I'll freely admit that when I heard her music start I thought "Ick, another boring one."  But, because I watched the freestyle after it had been performed, I already knew the score.  And I still wanted to watch her ride, just to see what that score looks like, and watch her and Valegro go around again.  As she rode, I got more interested.  I didn't particularly like the music, but she rode it beautifully and it wasn't distracting.  And then she had Valegro do those pirouettes!  Amazing!  I teared up!  It was just so perfectly executed and so meaningful, such a good representation of horse and rider.  

I'd never heard of Charlotte Dujardin before these Olympic Games.  She is many years my junior, but I can now say, without a touch of irony, that when I grow up I want to be Charlotte Dujardin.  

Sunday, August 5, 2012

Olympic Fever

My son pointing out that Dressage is, in fact,  #1!
So the Grand Prix portion of the London Olympics is complete, and I just want to say "Wow!".  There were so many really great rides this year.  I saw a lot of soft, relaxed rides.  I saw many correct extensions (as opposed to the "toe flinging", short-behind extensions of years past).  I saw a lot of loose curb reins.  Overall, I thought the performances were mostly good.  But, I tend to be a "glass half full" kind of gal.

I saw the "other" rides, too.  I know the controversy surrounding them.  And I will say that I did not like those rides, either.  But, I understand why they were scored the way they were.  The judges cannot just look at the horse's head and neck.  The judges cannot just look at the rider.  The judges must take the whole picture into account.  Those horses performed excellent tests, in spite of their riders, and those horses deserved the scores they earned.  It's important to remember that there are two competitors in the dressage arena, and sometimes one of the competitors is carrying the other.

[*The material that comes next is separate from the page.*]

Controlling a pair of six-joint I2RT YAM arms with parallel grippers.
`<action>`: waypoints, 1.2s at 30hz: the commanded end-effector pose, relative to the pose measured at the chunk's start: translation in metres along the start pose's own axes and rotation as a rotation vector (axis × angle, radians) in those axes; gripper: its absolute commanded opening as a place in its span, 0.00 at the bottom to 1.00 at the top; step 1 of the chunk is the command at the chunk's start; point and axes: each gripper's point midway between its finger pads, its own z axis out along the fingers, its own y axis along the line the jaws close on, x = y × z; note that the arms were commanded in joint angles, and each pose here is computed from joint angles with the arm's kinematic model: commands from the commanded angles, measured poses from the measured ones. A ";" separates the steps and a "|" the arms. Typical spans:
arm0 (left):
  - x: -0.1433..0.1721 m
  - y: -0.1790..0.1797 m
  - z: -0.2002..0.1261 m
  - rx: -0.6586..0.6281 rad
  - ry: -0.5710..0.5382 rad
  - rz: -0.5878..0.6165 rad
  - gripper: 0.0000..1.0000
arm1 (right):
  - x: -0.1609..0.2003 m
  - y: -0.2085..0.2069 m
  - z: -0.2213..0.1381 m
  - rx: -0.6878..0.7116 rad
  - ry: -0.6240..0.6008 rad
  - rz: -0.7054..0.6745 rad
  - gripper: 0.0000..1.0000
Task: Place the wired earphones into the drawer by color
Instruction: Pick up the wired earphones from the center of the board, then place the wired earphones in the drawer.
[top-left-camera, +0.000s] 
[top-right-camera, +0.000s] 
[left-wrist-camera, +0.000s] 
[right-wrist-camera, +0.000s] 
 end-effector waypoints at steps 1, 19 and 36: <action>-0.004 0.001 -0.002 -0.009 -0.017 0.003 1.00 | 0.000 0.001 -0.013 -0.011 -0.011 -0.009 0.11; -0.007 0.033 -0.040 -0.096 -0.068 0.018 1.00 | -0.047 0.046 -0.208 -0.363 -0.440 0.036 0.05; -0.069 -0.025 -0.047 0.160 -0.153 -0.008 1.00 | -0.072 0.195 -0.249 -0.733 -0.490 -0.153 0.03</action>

I'm really looking forward to the Grand Prix Special.  I think many of the competitors in the first round were dealing with some "New Venue, Holy %^&*$&! We're At The Olympics!, Is That An Actual Cheering Crowd At A Dressage Event?!"  jitters and will settle down and put in some really good tests in the second round.

Wednesday, August 1, 2012

Dressage is #1!

Good luck to all the competitors in tomorrow's dressage competition!